Problem description >> Copy verbatim the block of lines in the entries below whose first line contains "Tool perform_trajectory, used" and whose last line contains "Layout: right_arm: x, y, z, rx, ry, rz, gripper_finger". Leave out all other lines.

Data provided >>
....
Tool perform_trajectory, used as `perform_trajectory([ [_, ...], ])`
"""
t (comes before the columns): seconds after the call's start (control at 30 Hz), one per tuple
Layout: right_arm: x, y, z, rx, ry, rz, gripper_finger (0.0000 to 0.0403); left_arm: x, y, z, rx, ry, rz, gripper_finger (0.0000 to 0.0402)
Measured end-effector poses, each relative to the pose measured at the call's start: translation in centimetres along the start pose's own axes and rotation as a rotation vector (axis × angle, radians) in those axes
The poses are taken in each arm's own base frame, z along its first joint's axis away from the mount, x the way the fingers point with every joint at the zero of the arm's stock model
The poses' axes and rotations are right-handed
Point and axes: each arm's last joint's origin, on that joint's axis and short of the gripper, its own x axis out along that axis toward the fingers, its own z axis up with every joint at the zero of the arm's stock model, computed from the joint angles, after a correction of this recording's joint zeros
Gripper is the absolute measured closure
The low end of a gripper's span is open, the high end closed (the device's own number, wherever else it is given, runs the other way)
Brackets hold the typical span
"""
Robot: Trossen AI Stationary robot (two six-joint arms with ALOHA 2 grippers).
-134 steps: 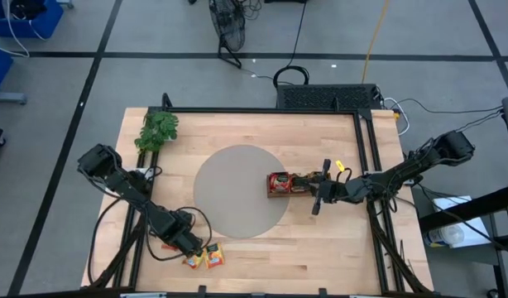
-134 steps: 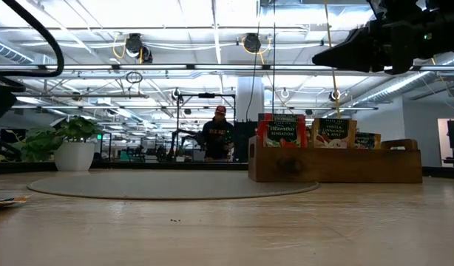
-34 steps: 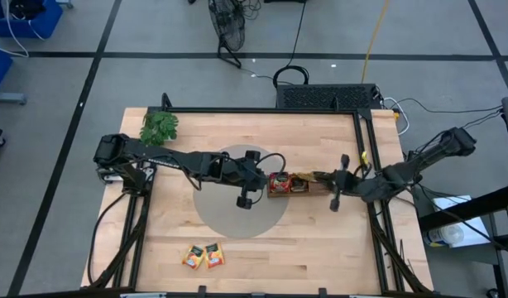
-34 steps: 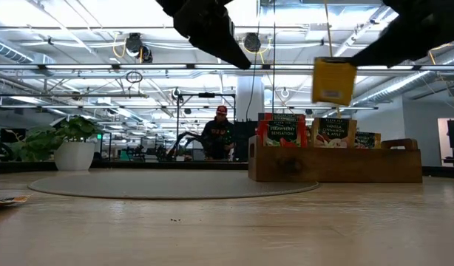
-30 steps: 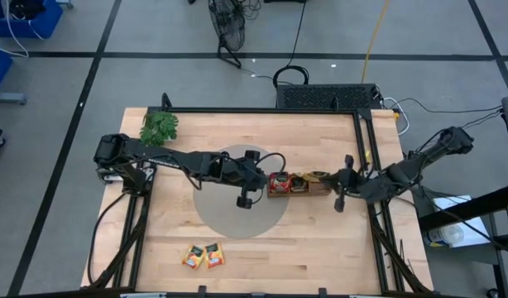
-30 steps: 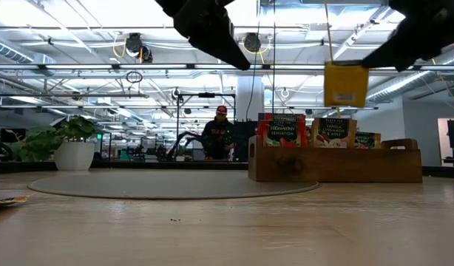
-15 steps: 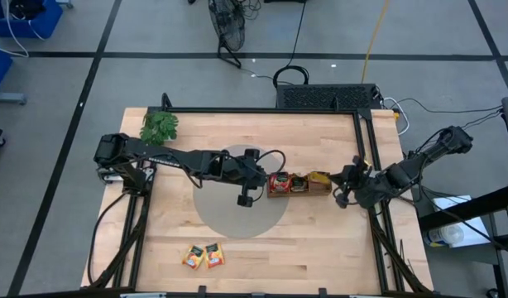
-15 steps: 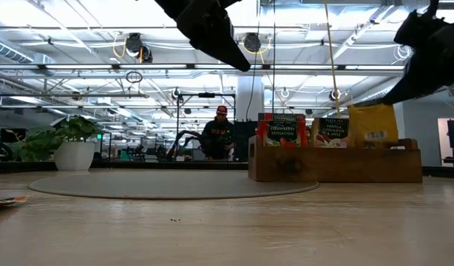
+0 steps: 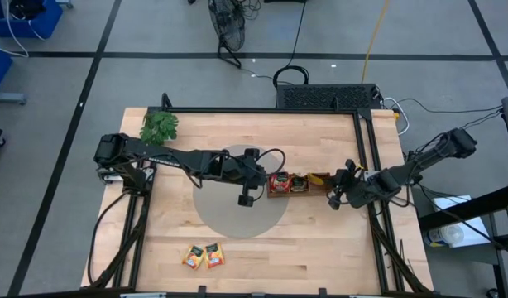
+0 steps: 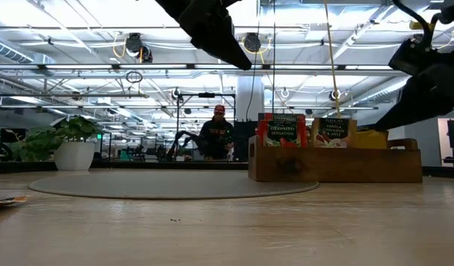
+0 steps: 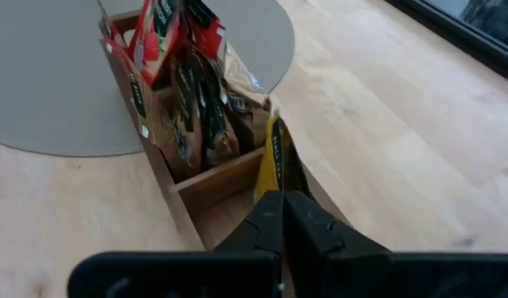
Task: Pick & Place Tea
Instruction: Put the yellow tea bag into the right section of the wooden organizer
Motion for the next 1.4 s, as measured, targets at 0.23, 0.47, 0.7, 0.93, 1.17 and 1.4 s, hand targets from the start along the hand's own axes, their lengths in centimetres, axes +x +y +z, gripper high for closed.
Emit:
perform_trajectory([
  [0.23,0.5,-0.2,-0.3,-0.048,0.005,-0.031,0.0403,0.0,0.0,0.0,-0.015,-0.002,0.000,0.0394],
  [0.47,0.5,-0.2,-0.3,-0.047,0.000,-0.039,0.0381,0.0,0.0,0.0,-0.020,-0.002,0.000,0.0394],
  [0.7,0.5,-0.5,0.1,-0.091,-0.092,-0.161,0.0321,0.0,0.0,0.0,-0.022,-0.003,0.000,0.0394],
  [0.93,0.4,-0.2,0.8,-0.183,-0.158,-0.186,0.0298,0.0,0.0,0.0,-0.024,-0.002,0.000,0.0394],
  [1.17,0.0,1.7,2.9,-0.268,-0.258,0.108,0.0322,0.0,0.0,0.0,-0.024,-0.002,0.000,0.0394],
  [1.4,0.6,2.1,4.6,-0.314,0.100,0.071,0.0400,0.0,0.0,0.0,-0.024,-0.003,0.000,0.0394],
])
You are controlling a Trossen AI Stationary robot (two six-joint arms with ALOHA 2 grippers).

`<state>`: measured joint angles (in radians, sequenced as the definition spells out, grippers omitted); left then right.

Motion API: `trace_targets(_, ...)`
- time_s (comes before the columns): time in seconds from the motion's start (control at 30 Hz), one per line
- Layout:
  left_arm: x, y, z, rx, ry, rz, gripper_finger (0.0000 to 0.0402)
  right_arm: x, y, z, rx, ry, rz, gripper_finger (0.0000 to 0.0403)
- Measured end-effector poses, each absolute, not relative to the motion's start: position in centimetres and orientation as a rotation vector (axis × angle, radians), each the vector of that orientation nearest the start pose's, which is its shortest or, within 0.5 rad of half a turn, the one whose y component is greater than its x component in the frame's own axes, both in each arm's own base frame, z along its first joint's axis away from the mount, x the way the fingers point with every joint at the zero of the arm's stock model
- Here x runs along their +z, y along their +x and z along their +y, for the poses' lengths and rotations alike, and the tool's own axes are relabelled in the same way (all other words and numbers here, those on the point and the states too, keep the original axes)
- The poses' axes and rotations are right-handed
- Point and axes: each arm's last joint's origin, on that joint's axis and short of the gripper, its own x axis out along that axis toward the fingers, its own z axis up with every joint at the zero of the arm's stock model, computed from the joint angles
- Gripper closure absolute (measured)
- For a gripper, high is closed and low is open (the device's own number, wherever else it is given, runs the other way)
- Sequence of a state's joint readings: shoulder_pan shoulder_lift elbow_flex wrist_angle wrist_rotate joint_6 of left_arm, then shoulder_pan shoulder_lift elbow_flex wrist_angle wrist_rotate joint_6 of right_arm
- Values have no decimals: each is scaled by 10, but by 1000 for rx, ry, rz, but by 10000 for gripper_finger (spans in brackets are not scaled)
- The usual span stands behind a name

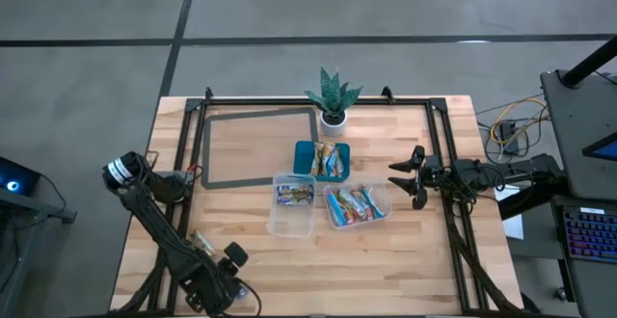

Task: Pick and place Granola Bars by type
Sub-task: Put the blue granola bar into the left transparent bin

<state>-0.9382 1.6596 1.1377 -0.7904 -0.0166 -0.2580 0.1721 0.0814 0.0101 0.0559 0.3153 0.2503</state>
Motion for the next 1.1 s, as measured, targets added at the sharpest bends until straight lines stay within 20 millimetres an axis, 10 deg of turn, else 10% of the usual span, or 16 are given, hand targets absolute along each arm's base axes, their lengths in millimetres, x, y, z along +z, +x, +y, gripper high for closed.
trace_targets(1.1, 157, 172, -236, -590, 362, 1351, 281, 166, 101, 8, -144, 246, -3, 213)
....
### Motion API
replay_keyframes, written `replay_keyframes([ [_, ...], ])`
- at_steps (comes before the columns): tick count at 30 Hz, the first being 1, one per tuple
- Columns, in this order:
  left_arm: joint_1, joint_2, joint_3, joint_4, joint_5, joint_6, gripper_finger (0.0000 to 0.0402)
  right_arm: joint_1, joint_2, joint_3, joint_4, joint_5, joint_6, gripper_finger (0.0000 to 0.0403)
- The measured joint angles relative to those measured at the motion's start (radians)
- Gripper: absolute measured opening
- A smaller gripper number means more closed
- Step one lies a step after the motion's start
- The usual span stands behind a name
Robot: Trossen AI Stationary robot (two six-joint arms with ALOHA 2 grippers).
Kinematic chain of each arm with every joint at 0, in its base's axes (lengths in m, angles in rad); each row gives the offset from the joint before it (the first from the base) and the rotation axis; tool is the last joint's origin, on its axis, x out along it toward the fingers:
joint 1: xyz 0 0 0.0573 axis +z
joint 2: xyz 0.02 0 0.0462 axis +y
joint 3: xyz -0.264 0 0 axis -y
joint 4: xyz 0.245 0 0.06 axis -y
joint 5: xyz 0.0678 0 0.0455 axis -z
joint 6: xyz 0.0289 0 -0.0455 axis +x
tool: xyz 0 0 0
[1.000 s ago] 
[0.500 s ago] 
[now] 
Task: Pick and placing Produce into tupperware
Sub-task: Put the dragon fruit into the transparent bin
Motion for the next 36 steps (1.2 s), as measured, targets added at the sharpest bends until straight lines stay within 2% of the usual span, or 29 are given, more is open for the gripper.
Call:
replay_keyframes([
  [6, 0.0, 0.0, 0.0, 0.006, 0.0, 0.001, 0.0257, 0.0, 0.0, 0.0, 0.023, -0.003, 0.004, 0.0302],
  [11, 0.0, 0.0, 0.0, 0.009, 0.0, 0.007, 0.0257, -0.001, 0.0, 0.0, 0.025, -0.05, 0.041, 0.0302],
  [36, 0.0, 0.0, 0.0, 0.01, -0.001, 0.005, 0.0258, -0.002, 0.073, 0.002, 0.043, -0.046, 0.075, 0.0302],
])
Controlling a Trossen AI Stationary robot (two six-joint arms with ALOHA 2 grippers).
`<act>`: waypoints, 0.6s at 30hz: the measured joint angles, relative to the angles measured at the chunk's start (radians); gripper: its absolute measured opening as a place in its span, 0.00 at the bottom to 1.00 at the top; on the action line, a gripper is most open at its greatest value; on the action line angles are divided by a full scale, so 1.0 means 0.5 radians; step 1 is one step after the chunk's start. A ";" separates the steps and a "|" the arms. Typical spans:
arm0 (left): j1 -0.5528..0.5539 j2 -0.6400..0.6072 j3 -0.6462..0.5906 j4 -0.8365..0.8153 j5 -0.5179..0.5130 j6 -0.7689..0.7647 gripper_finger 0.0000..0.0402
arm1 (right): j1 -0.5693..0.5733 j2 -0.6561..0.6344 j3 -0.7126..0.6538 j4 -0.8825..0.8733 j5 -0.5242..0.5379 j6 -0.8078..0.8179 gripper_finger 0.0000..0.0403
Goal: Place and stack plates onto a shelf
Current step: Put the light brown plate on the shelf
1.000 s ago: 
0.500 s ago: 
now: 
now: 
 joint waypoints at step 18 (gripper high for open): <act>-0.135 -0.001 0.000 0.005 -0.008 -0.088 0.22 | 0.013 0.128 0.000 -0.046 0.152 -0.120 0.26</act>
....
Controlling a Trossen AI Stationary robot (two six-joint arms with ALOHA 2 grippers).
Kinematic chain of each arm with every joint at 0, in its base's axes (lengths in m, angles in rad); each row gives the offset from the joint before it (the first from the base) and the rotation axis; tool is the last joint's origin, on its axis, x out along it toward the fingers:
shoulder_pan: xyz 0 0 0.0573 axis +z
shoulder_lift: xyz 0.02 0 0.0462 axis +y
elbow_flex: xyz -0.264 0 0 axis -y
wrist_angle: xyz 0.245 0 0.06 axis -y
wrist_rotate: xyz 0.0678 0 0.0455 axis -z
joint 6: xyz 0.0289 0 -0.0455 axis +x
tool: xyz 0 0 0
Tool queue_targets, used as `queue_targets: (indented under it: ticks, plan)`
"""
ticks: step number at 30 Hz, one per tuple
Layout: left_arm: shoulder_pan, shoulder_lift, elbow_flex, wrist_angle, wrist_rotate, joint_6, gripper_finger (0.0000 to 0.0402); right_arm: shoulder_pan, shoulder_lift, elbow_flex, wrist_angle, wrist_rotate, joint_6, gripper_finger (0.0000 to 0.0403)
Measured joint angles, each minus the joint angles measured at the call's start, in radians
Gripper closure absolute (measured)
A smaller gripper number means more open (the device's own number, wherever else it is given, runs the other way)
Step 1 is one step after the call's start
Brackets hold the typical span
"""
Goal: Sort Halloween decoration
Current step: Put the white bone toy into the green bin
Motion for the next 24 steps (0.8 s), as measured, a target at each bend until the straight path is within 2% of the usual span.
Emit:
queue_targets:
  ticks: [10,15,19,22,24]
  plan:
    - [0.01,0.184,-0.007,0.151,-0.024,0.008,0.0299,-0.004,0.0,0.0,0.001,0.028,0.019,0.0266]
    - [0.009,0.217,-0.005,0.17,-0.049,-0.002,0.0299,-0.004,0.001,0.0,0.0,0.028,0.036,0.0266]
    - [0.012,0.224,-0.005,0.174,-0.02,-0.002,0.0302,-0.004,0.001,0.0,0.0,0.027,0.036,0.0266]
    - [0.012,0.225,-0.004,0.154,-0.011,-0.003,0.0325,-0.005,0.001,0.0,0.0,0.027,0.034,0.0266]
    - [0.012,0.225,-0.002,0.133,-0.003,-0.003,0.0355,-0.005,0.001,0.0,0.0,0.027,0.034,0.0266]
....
Result below >>
Tool perform_trajectory, used as `perform_trajectory([ [_, ...], ])`
"""
t (comes before the columns): seconds after the call's start (control at 30 Hz), one per tuple
Layout: right_arm: x, y, z, rx, ry, rz, gripper_finger (0.0000 to 0.0403); left_arm: x, y, z, rx, ry, rz, gripper_finger (0.0000 to 0.0402)

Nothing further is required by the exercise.